Organic load drives the demand curve. A neglected tank with accumulated mulm consumes oxygen even without fish — which is why "filterless bare tanks with heavy filtration" still show morning gasping if substrate isn't maintained.

4. Measurement and intervention

DO test kits are expensive and slow (Winkler titration). Optical DO meters (Hach LDO series and clones) now reach ±0.2 mg/L precision and are within hobbyist budgets for committed planters. Without a meter, watch for:

  • Fish surfacing at the water line, gulping — early hypoxia indicator
  • A sudden drop in plant pearling at midday — DO production may not be keeping up with consumption
  • A visible oily film on the surface — restricts gas exchange; clear with a paper towel or surface skimmer

To raise DO, in order of effectiveness vs. cost:

  1. Increase surface turbulence (cheapest, biggest effect)
  2. Lower the temperature (a 2 °C drop adds ~0.3 mg/L of capacity)
  3. Reduce bioload (feed less, fewer fish per litre)
  4. Vacuum substrate organics
  5. Air pump (only after the above)

5. The CO₂ injector's dilemma

CO₂ injection is typically paired with suppressed surface agitation to retain dissolved CO₂. This depresses nighttime DO. Responsible high-tech setups use:

  • Solenoid-timed CO₂ injection, off at night (most pressurized systems support this)
  • A small surface-disturbance pump on a nighttime timer, or open the lily pipe to skim mode
  • DO monitoring for serious builds

Tropica and ADA both publish the same heuristic: start CO₂ 1–2 hours before lights on, shut it off ~1 hour before lights off. This staggers O₂ production against CO₂ injection so DO has time to recover before the dark cycle.
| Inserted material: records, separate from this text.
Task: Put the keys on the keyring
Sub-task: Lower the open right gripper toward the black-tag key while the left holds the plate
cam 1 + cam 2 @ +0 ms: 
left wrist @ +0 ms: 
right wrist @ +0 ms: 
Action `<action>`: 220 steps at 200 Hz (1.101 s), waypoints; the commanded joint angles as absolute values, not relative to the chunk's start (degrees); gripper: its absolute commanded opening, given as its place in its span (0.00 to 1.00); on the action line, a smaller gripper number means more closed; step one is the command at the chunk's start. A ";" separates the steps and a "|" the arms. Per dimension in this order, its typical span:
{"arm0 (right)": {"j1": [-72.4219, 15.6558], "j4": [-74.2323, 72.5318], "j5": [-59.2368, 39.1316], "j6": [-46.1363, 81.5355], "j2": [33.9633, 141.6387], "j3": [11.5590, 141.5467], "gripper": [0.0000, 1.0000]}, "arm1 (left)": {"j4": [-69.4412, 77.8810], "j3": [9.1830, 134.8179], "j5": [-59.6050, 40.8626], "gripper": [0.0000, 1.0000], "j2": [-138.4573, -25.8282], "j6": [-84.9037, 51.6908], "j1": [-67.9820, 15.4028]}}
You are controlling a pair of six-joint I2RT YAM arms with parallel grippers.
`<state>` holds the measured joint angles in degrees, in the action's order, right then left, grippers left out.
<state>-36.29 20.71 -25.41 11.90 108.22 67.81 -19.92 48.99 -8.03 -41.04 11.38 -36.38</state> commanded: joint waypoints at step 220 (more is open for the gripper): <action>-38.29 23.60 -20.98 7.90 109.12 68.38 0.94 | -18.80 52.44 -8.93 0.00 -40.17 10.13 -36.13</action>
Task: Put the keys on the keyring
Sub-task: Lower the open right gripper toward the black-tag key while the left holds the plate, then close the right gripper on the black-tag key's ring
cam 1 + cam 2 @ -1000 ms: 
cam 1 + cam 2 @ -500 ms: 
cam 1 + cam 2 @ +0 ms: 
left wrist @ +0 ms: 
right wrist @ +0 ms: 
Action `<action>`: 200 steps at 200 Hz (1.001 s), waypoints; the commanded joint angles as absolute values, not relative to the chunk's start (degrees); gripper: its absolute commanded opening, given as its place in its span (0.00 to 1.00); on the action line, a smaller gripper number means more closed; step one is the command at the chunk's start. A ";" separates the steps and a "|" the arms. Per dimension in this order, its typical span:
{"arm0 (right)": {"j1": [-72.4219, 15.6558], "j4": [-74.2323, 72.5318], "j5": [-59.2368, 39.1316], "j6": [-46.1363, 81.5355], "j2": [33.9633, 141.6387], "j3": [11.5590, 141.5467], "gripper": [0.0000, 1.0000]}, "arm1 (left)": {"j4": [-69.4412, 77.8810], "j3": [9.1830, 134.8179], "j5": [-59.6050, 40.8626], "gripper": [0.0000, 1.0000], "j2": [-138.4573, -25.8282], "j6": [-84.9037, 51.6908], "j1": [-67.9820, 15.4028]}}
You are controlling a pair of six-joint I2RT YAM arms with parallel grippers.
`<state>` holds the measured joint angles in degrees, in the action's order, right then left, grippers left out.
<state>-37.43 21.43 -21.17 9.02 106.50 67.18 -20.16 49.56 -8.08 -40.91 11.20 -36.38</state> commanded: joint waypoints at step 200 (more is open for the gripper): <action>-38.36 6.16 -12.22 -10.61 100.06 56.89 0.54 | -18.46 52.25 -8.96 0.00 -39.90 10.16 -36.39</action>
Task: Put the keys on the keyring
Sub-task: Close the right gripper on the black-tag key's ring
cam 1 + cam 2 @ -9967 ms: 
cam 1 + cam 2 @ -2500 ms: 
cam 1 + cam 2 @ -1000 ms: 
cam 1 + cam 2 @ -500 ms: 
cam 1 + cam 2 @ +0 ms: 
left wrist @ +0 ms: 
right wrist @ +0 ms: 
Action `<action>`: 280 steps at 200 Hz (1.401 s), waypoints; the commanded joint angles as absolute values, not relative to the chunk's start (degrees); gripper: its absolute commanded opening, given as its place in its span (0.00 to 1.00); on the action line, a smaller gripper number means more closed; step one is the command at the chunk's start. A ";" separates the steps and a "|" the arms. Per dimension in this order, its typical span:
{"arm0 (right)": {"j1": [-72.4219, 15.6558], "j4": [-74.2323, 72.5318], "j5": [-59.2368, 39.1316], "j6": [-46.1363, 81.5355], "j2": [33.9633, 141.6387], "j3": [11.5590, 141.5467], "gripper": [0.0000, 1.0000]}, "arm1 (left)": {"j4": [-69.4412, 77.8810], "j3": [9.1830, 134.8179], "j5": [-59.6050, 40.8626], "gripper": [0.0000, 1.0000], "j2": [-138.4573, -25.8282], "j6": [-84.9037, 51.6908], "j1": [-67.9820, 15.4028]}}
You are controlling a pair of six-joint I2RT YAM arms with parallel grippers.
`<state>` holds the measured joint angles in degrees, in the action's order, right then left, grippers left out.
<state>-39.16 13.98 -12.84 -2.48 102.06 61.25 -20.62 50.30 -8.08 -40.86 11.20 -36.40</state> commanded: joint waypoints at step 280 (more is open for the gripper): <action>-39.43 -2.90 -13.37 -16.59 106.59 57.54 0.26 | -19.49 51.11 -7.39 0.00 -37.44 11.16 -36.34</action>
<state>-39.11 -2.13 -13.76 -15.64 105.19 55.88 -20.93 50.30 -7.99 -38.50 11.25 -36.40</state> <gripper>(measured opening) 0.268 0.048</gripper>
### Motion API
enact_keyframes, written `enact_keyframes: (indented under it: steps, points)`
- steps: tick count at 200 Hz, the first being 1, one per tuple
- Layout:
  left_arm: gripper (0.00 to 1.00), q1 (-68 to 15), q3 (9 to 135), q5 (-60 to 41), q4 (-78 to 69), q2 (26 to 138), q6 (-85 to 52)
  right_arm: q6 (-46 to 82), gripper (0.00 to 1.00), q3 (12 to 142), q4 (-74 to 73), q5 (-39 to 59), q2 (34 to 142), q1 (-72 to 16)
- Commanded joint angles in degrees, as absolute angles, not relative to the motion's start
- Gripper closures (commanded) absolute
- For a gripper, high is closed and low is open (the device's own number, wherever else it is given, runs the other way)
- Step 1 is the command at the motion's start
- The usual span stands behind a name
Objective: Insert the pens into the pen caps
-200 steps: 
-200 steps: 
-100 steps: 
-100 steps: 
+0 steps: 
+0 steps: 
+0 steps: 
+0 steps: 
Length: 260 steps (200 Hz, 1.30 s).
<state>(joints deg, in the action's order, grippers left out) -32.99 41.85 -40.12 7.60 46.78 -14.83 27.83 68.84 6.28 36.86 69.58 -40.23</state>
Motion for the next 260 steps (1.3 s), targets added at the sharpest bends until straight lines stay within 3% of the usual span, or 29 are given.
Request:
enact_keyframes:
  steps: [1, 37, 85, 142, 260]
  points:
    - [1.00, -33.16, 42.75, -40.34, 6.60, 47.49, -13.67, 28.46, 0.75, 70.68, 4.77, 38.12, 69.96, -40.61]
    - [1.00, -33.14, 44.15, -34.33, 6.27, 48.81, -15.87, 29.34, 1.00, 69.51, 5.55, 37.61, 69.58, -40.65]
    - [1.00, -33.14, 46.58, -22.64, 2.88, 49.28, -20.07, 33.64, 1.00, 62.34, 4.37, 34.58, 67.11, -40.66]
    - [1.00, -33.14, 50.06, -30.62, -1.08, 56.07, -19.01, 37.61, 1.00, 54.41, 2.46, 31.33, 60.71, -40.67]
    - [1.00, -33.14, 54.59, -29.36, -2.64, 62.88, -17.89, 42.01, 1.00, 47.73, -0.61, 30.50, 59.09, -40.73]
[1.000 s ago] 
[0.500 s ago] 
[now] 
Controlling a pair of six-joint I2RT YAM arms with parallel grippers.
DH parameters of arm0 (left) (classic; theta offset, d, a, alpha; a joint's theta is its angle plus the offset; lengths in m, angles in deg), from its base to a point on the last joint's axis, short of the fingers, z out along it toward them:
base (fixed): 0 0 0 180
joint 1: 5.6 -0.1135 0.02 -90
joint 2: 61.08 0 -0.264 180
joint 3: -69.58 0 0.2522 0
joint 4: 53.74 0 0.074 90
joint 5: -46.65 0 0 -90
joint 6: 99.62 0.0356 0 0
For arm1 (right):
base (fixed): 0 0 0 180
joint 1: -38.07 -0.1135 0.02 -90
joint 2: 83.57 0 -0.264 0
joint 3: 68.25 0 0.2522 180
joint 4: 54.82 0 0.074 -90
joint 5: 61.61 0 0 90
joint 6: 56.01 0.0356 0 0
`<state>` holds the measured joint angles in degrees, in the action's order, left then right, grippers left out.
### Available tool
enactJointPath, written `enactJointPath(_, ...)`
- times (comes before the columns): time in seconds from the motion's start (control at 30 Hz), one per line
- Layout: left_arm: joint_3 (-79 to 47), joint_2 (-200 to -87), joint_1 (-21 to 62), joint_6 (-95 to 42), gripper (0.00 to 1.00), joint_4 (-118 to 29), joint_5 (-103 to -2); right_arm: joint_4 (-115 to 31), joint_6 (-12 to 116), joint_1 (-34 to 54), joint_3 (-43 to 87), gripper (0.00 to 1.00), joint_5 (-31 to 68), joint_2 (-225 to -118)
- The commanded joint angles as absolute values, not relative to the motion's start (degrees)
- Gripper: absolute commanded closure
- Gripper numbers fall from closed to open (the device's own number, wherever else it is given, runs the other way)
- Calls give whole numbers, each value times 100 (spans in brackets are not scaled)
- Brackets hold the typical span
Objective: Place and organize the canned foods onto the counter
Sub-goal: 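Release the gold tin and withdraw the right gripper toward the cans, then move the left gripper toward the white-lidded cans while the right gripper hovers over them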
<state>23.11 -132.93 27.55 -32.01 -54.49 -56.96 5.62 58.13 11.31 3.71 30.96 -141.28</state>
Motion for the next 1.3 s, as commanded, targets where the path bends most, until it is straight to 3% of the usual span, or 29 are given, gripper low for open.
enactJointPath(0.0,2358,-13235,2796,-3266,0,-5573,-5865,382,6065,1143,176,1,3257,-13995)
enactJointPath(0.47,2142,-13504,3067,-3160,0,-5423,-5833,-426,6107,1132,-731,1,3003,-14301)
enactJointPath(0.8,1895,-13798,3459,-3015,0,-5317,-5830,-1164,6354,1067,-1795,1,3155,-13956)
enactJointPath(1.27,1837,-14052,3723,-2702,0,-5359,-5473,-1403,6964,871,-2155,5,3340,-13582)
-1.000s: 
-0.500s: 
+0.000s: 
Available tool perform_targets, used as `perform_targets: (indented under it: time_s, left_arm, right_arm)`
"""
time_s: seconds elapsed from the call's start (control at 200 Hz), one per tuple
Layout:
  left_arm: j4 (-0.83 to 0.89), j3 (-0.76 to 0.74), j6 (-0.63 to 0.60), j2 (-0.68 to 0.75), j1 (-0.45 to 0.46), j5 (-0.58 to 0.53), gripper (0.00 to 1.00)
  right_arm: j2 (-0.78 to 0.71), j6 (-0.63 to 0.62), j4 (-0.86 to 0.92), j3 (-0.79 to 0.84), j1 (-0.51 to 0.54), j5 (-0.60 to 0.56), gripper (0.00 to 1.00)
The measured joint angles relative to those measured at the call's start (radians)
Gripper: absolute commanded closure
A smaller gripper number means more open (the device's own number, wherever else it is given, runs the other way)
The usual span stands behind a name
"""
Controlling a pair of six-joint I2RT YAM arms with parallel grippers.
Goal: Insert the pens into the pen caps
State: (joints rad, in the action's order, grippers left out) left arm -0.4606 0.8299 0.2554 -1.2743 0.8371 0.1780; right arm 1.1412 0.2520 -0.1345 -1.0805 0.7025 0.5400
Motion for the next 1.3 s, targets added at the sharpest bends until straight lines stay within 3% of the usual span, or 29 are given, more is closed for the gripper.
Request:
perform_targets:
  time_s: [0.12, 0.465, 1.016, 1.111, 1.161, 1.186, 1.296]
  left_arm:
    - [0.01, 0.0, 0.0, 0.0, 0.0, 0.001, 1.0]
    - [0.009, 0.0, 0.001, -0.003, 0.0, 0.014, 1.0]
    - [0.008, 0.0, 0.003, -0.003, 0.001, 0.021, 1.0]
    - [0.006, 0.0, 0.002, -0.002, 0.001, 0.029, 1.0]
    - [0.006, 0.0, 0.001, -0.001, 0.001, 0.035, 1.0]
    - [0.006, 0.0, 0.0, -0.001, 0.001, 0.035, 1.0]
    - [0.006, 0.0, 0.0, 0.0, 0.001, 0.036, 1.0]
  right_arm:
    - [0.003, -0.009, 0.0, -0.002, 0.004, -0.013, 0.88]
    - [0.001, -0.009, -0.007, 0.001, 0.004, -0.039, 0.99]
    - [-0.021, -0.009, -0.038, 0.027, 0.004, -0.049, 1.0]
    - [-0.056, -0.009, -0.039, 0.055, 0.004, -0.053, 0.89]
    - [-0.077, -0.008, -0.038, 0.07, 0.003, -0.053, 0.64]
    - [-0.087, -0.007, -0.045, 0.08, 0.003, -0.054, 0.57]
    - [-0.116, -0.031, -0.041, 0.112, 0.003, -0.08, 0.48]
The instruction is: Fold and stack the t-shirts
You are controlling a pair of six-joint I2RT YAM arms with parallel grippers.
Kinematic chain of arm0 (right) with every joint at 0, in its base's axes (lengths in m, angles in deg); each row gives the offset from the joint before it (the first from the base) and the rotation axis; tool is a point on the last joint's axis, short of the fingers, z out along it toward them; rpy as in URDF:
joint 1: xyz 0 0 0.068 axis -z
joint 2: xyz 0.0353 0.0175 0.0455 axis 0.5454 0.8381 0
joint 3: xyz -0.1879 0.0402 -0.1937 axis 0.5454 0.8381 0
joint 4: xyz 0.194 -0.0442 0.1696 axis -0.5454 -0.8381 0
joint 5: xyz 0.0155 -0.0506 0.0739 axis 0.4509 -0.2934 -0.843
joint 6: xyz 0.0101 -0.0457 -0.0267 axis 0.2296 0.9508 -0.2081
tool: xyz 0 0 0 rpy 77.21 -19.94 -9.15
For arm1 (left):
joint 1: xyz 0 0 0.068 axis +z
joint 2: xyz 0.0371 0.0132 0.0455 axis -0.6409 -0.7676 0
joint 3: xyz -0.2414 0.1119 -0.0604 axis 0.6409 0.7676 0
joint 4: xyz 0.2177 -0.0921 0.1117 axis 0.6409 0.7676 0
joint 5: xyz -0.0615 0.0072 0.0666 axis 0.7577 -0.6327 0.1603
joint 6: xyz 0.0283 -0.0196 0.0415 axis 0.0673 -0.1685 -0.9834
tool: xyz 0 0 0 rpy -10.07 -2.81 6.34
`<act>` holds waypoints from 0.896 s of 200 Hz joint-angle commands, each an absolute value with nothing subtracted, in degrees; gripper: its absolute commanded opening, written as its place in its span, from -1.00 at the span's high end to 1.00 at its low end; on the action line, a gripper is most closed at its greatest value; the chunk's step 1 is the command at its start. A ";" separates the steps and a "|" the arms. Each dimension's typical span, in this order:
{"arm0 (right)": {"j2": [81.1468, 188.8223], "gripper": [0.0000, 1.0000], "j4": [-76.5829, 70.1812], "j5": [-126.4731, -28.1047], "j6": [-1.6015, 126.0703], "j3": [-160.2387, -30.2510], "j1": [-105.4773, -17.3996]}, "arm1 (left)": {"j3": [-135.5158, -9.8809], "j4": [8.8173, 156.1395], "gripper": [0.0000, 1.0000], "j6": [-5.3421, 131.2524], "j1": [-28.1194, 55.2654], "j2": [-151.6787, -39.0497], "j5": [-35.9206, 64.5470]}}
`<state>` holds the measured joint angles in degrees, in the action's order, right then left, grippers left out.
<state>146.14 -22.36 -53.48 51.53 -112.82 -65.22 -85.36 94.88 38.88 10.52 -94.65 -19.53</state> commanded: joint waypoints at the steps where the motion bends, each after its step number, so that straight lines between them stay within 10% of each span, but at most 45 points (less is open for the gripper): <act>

6. A frequently missed link: filters need oxygen too

Nitrifying bacteria are obligate aerobes. If your canister flow is restricted, media is packed too densely, or the pre-filter sponge has gone too long without rinsing, the internal media goes anaerobic. The visible consequence is ammonia rising while the filter appears to be running normally — because step 1 of nitrification has shut down for lack of O₂.

Rule of thumb: check canister flow once a month. If it has dropped 30% from new, clean the mechanical stage.


References

  • Lewis, W. K., & Whitman, W. G. (1924). Principles of gas absorption. Industrial & Engineering Chemistry, 16(12), 1215–1220.
  • Boyd, C. E. (1998). Water Quality in Pond Aquaculture. Auburn University.
  • Wetzel, R. G. (2001). Limnology: Lake and River Ecosystems (3rd ed.). Academic Press.
  • Ozimek, T., & Kowalczewski, A. (1984). Long-term changes of the submerged macrophytes in eutrophic Lake Mikolajskie. Aquatic Botany, 19(1–2), 1–11.
  • Sharma, B., & Ahlert, R. C. (1977). Nitrification and nitrogen removal. Water Research, 11(10), 897–925.
  • Diana, J. S. (2004). Biology and Ecology of Fishes (2nd ed.). Cooper Publishing Group.
  • Randall, D. J., & Daxboeck, C. (1984). Oxygen and carbon dioxide transfer across fish gills. Fish Physiology, 10A, 263–314.